*** Provided material Section Begins ***

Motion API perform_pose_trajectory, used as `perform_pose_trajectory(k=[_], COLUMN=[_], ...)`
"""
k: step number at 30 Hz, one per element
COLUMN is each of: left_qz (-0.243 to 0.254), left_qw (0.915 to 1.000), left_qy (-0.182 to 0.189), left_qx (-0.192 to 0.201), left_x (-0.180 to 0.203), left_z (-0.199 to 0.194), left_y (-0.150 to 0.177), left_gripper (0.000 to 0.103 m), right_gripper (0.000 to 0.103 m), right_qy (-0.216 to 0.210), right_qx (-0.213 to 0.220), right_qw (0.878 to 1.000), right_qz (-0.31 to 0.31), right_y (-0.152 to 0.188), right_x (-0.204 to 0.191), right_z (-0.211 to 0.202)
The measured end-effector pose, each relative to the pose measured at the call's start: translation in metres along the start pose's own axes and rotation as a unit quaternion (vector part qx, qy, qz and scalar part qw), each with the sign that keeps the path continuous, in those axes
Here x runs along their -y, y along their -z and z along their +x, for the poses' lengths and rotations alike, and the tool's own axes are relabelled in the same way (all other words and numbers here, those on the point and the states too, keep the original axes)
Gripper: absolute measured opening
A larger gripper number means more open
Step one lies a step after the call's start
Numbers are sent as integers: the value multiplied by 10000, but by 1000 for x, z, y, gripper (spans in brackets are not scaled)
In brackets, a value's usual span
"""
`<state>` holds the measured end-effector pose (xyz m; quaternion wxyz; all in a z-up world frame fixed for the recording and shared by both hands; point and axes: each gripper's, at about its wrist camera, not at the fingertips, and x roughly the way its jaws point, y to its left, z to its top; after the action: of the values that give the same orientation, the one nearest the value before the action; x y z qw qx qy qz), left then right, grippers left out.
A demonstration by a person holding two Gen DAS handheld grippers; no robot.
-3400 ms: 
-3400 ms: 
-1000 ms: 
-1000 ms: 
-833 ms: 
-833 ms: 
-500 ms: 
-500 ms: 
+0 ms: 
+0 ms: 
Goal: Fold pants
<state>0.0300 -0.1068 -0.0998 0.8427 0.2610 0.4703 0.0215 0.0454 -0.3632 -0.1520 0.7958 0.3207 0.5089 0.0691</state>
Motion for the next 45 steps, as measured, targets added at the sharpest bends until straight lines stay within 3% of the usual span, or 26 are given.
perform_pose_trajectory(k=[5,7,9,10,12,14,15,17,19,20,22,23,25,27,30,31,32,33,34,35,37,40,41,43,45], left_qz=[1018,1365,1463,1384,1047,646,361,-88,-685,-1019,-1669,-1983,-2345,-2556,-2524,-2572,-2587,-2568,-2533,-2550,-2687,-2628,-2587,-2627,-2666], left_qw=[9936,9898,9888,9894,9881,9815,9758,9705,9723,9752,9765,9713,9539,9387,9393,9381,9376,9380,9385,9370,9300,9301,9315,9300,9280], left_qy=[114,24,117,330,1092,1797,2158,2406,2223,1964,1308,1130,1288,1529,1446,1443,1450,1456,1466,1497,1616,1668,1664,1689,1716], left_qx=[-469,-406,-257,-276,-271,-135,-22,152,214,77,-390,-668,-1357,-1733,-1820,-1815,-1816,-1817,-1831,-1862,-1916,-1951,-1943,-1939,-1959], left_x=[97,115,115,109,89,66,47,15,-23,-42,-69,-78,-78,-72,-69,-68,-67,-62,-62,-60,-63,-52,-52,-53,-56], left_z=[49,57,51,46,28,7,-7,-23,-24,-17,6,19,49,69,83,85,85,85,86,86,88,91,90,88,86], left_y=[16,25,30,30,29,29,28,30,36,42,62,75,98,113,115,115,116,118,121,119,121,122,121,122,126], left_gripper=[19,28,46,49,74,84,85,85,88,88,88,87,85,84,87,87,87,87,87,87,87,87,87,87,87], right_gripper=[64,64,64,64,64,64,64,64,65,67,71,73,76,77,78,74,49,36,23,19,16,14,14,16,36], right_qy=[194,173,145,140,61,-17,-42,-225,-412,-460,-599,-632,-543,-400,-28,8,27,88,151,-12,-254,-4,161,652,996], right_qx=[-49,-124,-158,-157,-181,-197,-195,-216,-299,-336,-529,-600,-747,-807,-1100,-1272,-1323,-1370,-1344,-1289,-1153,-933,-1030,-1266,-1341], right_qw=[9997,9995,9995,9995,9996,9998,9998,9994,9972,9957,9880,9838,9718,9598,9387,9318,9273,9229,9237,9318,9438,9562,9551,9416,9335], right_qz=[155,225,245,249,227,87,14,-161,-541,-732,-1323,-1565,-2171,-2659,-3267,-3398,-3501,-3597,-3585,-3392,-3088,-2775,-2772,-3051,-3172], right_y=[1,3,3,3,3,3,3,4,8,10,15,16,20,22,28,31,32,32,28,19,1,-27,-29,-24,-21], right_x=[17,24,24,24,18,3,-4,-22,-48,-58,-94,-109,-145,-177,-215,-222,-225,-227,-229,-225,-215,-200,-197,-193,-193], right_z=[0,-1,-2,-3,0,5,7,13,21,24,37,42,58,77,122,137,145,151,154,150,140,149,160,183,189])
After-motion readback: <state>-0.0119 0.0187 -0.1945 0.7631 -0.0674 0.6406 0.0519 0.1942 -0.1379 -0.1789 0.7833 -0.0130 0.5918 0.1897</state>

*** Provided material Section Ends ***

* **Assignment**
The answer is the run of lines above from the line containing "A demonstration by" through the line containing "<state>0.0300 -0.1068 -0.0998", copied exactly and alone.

* **Written reply**
A demonstration by a person holding two Gen DAS handheld grippers; no robot.
-3400 ms: 
-3400 ms: 
-1000 ms: 
-1000 ms: 
-833 ms: 
-833 ms: 
-500 ms: 
-500 ms: 
+0 ms: 
+0 ms: 
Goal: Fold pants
<state>0.0300 -0.1068 -0.0998 0.8427 0.2610 0.4703 0.0215 0.0454 -0.3632 -0.1520 0.7958 0.3207 0.5089 0.0691</state>

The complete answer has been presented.